## Problem requirements
Return exactly those lines of the material below that fall between the line holding "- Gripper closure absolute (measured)" and the line holding "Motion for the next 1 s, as", inclusive.

## Source data
====

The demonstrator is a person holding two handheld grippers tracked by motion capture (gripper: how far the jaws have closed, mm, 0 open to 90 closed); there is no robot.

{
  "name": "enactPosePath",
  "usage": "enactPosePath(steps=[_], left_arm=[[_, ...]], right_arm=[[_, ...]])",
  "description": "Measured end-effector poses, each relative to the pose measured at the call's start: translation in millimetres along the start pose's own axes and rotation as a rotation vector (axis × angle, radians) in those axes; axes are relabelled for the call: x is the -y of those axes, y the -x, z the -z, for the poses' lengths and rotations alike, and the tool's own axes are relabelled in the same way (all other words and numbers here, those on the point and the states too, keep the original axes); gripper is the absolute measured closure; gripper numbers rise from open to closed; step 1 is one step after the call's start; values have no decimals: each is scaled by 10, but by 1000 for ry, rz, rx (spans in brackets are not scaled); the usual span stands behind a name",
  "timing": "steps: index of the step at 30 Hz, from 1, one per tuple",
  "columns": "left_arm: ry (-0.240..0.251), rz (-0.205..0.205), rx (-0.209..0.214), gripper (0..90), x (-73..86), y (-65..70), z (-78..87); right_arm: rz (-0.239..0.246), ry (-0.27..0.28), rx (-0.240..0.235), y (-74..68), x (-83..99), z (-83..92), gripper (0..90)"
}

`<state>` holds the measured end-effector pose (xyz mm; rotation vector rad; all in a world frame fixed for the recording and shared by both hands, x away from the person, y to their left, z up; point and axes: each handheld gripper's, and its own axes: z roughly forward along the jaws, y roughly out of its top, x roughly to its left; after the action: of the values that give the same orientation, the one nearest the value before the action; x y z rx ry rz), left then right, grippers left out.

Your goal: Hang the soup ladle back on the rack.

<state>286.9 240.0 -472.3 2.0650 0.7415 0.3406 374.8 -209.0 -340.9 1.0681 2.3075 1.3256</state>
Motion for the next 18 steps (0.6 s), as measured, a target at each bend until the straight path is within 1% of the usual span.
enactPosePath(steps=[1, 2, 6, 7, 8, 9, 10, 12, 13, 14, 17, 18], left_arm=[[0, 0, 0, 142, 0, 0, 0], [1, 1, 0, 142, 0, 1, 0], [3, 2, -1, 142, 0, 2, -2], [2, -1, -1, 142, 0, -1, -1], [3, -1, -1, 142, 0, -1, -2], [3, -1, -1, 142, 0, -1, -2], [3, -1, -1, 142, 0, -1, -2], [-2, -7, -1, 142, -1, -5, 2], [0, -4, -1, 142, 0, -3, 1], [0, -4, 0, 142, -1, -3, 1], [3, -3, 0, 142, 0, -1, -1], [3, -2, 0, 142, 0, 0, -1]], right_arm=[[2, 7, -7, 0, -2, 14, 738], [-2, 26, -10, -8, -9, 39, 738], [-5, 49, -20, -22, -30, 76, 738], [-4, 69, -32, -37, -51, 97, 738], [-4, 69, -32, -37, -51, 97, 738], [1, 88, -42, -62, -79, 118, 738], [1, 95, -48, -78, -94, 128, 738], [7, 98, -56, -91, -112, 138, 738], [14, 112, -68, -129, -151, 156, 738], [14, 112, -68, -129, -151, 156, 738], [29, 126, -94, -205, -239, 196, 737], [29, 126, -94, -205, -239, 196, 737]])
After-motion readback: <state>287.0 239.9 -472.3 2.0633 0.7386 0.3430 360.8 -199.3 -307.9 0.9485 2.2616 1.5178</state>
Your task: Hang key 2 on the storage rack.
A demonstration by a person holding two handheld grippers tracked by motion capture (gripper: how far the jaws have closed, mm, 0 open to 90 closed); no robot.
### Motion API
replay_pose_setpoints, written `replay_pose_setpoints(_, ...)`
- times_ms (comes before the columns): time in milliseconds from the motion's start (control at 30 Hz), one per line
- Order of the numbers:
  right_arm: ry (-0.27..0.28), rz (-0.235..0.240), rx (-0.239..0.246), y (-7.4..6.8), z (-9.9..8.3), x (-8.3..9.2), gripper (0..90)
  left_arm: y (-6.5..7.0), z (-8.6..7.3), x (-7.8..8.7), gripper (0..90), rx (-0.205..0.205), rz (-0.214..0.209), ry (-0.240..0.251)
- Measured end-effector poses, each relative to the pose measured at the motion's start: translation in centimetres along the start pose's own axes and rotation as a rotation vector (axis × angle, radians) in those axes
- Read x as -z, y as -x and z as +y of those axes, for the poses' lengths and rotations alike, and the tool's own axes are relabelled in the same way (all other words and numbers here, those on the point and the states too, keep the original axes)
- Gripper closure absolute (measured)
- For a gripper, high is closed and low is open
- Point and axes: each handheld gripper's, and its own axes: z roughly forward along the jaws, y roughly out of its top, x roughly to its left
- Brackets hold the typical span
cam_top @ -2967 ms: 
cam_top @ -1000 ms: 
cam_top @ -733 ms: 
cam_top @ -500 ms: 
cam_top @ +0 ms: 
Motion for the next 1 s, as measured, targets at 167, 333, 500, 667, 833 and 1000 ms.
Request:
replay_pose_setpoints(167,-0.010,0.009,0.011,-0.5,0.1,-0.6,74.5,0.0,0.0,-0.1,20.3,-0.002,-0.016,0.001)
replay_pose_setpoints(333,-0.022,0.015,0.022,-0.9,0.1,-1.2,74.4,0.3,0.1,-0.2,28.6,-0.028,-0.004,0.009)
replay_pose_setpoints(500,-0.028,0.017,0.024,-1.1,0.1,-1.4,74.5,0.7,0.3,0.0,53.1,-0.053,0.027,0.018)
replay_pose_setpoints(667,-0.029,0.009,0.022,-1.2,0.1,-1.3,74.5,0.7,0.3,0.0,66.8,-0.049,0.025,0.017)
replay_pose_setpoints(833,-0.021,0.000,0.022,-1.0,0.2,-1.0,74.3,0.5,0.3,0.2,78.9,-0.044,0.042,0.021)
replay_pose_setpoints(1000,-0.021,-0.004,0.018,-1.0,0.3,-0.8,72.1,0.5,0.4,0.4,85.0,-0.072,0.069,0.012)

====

## Solution below
- Gripper closure absolute (measured)
- For a gripper, high is closed and low is open
- Point and axes: each handheld gripper's, and its own axes: z roughly forward along the jaws, y roughly out of its top, x roughly to its left
- Brackets hold the typical span
cam_top @ -2967 ms: 
cam_top @ -1000 ms: 
cam_top @ -733 ms: 
cam_top @ -500 ms: 
cam_top @ +0 ms: 
Motion for the next 1 s, as measured, targets at 167, 333, 500, 667, 833 and 1000 ms.

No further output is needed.